Nascido em Itajobi, Walter Paulino da Costa formou com o irmão, Lincoln Paulino da Costa (morto em 2012), uma das duplas mais inspiradas com temáticas ligadas à natureza: Liu e Léu. 

Conforme ontem observou Sandra Cristina Peripato, divulgadora do gênero no Rio Grande do Sul, “fechou-se a cortina do palco da vida da mais tradicional e mais importante família da música sertaneja”.

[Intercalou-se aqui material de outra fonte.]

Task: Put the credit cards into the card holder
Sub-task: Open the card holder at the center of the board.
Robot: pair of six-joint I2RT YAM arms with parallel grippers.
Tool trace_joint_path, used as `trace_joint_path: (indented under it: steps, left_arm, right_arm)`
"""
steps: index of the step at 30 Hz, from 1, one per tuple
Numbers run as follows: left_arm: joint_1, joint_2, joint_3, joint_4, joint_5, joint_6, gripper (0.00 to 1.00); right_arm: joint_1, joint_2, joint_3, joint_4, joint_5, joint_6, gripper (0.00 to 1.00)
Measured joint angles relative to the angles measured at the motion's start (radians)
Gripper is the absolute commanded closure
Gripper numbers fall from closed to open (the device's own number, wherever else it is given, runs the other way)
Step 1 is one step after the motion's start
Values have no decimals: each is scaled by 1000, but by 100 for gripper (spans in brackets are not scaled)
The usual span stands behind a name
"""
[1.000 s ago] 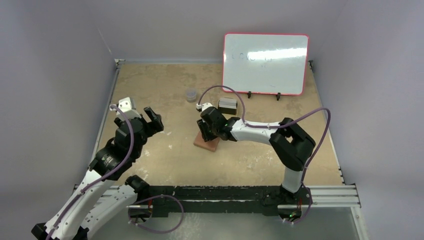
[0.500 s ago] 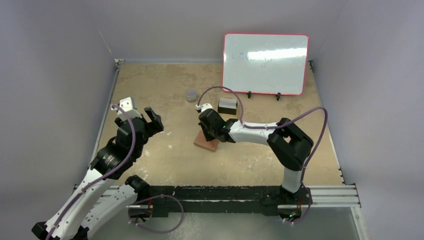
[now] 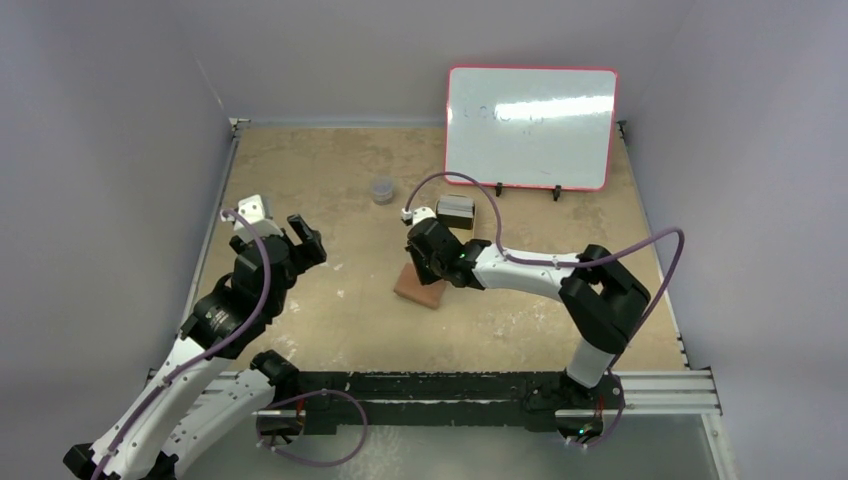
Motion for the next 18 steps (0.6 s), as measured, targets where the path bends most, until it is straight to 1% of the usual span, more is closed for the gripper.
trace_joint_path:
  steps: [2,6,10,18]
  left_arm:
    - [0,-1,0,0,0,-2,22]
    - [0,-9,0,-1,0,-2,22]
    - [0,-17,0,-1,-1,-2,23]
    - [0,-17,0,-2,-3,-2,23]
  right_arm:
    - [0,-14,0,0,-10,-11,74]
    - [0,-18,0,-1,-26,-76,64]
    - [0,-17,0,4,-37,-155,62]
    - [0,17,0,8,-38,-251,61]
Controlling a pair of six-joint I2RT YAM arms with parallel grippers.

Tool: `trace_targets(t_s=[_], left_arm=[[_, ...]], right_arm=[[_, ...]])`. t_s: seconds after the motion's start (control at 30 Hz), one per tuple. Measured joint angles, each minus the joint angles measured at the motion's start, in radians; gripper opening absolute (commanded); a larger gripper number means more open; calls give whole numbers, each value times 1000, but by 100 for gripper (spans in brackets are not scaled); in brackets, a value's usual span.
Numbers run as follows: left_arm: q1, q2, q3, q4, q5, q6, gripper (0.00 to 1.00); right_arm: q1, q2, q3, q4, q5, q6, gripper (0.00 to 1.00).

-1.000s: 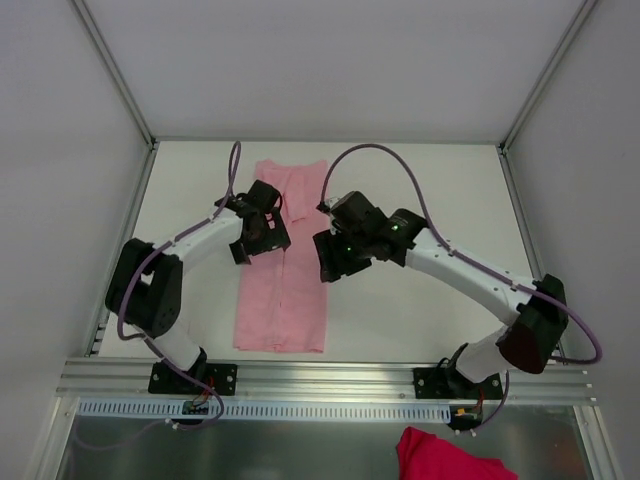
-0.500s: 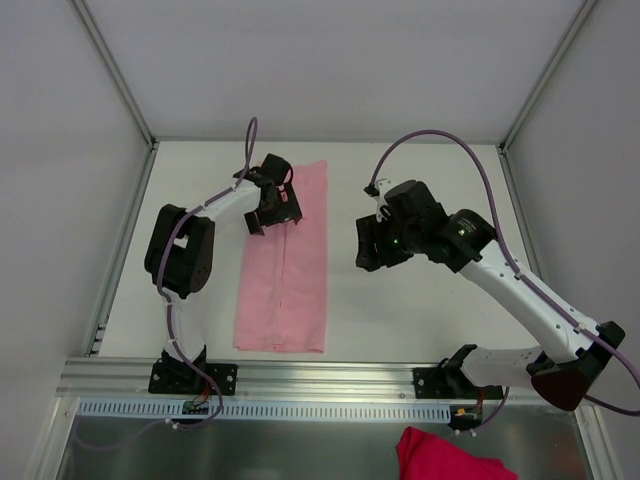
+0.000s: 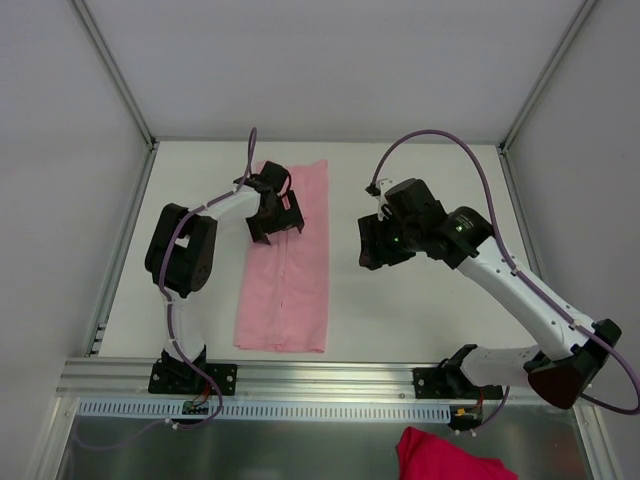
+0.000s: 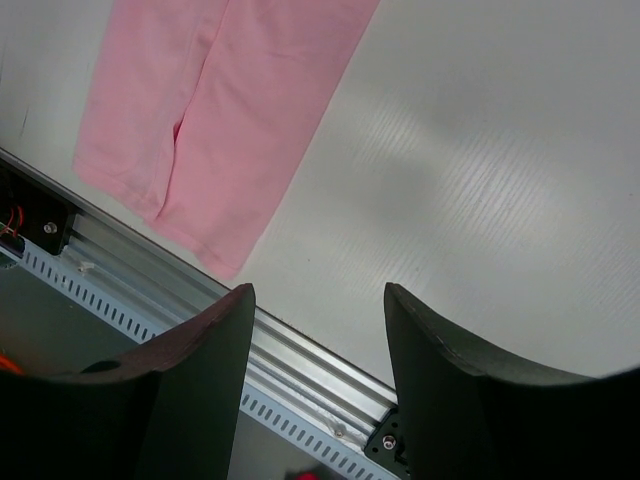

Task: Fold and stack the t-shirts
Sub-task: Rotate the tshirt 90 degrees

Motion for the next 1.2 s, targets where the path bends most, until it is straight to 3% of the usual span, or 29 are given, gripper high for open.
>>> trace_targets(t_s=[0.67,0.7,0.8,0.93,1.2], left_arm=[[-18,67,71,121,227,2,99],[-24,74,82,122,229,2,99],[-38,84,98,122,230,3,99],[-44,84,98,121,229,3,99],[-44,84,96,119,222,2,99]], right_arm=[[-20,13,-2,-5,6,-8,57],[-20,12,-12,7,-1,-5,51],[-21,11,-90,84,-45,22,1],[-21,102,-194,196,-129,76,1],[6,489,-196,458,-271,123,1]])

Entre os vários sucessos gravados à perfeição por Liu e Léu a partir de 1959 estão “O Ipê e o Prisioneiro”, “Boiadeiro Errante”, “Rei do Café”, “Tardes Morenas de Matogrosso”, “A Sementinha” e “Caminheiro”.

“Era considerada a dupla mais afinada”, destacaram Gilberto e Gilmar no Facebook. “Nós, da família Tião Carreiro, queremos expressar a tristeza com o falecimento do grande artista sertanejo Léu”, frisou página que mantém viva a memória de Tião Carreiro e Pardinho.

Figuras marcantes no programa “Viola, Minha Viola”, das manhãs de domingo na TV Cultura, Liu e Léu também foram indicados ao Grammy Latino na categoria “Melhor Álbum de Música Regional” em 2003. Foram quase 40 discos e uma carreira marcada por shows lotados – inclusive em Bauru e região.

De acordo com o amigo João Luís Munhoz, de Bariri, Léu – que conheceu em 1980 – era a mansidão em pessoa. “Alma transparente, fala calma”, resume. “Transmitia, também como Liu, Zico e Zeca, muita paz e tranquilidade. Gente pura, sem maldade. E de Léu eu passaria a noite falando. Todo o meio artístico respeitava”.